Force Field Analysis Software and Tools (FFAST): Assessing Machine Learning Force Fields under the Microscope.

作者信息

Fonseca Gregory, Poltavsky Igor, Tkatchenko Alexandre

机构信息

Department of Physics and Materials Science, University of Luxembourg, Luxembourg City L-1511, Luxembourg.

出版信息

J Chem Theory Comput. 2023 Dec 12;19(23):8706-8717. doi: 10.1021/acs.jctc.3c00985. Epub 2023 Nov 27.

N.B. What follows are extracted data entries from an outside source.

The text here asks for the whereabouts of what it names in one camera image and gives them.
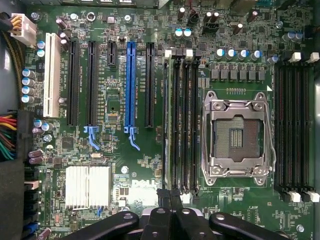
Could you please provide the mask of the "long black expansion slot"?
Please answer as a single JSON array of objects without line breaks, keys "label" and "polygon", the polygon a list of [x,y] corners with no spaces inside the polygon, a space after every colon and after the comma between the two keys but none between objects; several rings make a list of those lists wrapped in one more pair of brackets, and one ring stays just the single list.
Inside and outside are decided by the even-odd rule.
[{"label": "long black expansion slot", "polygon": [[87,56],[87,103],[86,103],[86,124],[97,125],[98,112],[98,66],[99,46],[94,40],[88,41]]},{"label": "long black expansion slot", "polygon": [[145,63],[145,127],[154,127],[155,102],[155,43],[146,43]]},{"label": "long black expansion slot", "polygon": [[67,124],[74,127],[78,125],[80,90],[80,44],[76,38],[70,40],[68,57]]}]

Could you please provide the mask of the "CPU socket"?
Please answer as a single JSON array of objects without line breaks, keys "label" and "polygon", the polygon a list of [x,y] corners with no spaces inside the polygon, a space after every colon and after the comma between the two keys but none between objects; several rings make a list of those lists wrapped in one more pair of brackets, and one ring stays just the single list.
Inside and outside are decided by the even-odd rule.
[{"label": "CPU socket", "polygon": [[251,100],[219,99],[207,92],[202,104],[201,170],[208,186],[222,178],[251,178],[263,186],[277,161],[270,108],[263,92]]}]

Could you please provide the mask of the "light blue slot latch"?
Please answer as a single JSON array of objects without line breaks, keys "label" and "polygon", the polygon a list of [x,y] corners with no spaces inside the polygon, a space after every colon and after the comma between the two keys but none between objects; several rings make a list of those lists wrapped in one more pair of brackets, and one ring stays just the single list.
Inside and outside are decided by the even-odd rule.
[{"label": "light blue slot latch", "polygon": [[134,147],[136,150],[140,151],[140,147],[136,144],[136,132],[137,128],[136,127],[124,127],[124,133],[128,134],[128,139],[130,141],[130,144],[132,147]]},{"label": "light blue slot latch", "polygon": [[95,150],[99,151],[101,148],[100,148],[100,146],[98,145],[97,136],[96,136],[96,134],[99,132],[99,127],[98,127],[98,126],[84,126],[83,128],[84,128],[83,132],[84,132],[85,134],[88,134],[89,144],[90,144]]}]

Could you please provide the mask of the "white expansion slot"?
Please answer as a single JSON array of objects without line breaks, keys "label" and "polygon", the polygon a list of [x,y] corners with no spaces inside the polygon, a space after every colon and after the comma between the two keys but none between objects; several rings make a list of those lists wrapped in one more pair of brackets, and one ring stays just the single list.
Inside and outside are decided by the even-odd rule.
[{"label": "white expansion slot", "polygon": [[43,117],[58,118],[61,77],[61,39],[55,33],[45,34],[43,78]]}]

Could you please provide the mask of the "white power connector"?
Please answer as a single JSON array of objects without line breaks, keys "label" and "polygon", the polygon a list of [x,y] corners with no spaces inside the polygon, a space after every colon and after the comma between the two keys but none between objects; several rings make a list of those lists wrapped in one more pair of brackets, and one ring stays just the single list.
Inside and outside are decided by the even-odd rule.
[{"label": "white power connector", "polygon": [[12,13],[10,22],[13,25],[10,36],[25,46],[35,49],[37,44],[37,25],[23,13]]}]

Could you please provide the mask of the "short black expansion slot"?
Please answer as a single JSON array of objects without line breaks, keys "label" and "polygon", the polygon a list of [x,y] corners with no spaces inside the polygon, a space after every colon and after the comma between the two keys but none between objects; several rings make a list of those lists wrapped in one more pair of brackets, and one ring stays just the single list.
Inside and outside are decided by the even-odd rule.
[{"label": "short black expansion slot", "polygon": [[115,41],[109,40],[107,42],[107,66],[116,68],[118,62],[118,46]]}]

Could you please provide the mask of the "black main power connector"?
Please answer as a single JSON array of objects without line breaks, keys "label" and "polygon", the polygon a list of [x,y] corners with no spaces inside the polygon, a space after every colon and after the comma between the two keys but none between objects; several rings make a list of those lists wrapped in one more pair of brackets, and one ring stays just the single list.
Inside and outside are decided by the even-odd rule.
[{"label": "black main power connector", "polygon": [[33,150],[34,113],[29,110],[17,111],[16,158],[25,162]]}]

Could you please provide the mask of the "silver metal socket cover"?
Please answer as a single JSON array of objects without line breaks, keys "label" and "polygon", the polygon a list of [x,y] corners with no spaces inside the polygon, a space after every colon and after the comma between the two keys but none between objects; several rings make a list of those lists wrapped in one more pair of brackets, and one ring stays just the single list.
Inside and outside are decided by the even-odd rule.
[{"label": "silver metal socket cover", "polygon": [[214,100],[209,117],[211,177],[268,175],[270,148],[264,101]]}]

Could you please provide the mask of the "silver finned heat sink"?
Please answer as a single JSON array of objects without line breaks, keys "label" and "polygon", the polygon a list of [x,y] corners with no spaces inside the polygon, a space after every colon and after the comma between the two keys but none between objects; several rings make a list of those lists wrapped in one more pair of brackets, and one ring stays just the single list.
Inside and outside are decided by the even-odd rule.
[{"label": "silver finned heat sink", "polygon": [[65,207],[97,209],[111,203],[112,169],[109,166],[70,166],[65,170]]}]

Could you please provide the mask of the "blue expansion slot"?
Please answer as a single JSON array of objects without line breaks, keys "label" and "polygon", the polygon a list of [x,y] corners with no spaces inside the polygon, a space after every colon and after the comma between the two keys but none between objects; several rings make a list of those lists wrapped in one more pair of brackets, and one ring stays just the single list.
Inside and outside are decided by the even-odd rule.
[{"label": "blue expansion slot", "polygon": [[136,95],[136,43],[128,41],[126,47],[126,85],[125,85],[125,118],[124,132],[129,133],[135,127]]}]

DOI:10.1021/acs.jctc.3c00985
PMID:38011895
原文链接:https://pmc.ncbi.nlm.nih.gov/articles/PMC10720330/
Abstract

As the sophistication of machine learning force fields (MLFF) increases to match the complexity of extended molecules and materials, so does the need for tools to properly analyze and assess the practical performance of MLFFs. To go beyond average error metrics and into a complete picture of a model's applicability and limitations, we developed FFAST (force field analysis software and tools): a cross-platform software package designed to gain detailed insights into a model's performance and limitations, complete with an easy-to-use graphical user interface. The software allows the user to gauge the performance of any molecular force field,─such as popular state-of-the-art MLFF models, ─ on various popular data set types, providing general prediction error overviews, outlier detection mechanisms, atom-projected errors, and more. It has a 3D visualizer to find and picture problematic configurations, atoms, or clusters in a large data set. In this paper, the example of the MACE and NequIP models is used on two data sets of interest [stachyose and docosahexaenoic acid (DHA)]─to illustrate the use cases of the software. With this, it was found that carbons and oxygens involved in or near glycosidic bonds inside the stachyose molecule present increased prediction errors. In addition, prediction errors on DHA rise as the molecule folds, especially for the carboxylic group at the edge of the molecule. We emphasize the need for a systematic assessment of MLFF models for ensuring their successful application to the study of dynamics of molecules and materials.

摘要

随着机器学习力场(MLFF)的复杂度不断提高以匹配扩展分子和材料的复杂性,对用于正确分析和评估MLFF实际性能的工具的需求也在增加。为了超越平均误差指标,全面了解模型的适用性和局限性,我们开发了FFAST(力场分析软件和工具):一个跨平台软件包,旨在深入了解模型的性能和局限性,并配有易于使用的图形用户界面。该软件允许用户评估任何分子力场的性能,例如流行的先进MLFF模型,在各种流行的数据集类型上,提供一般预测误差概述、异常值检测机制、原子投影误差等。它有一个3D可视化器,用于在大数据集中查找和描绘有问题的构型、原子或簇。在本文中,以MACE和NequIP模型为例,在两个感兴趣的数据集[水苏糖和二十二碳六烯酸(DHA)]上,来说明该软件的用例。由此发现,水苏糖分子内糖苷键中或附近的碳和氧存在较大的预测误差。此外,DHA的预测误差随着分子折叠而增加,特别是对于分子边缘的羧基。我们强调需要对MLFF模型进行系统评估,以确保它们成功应用于分子和材料动力学研究。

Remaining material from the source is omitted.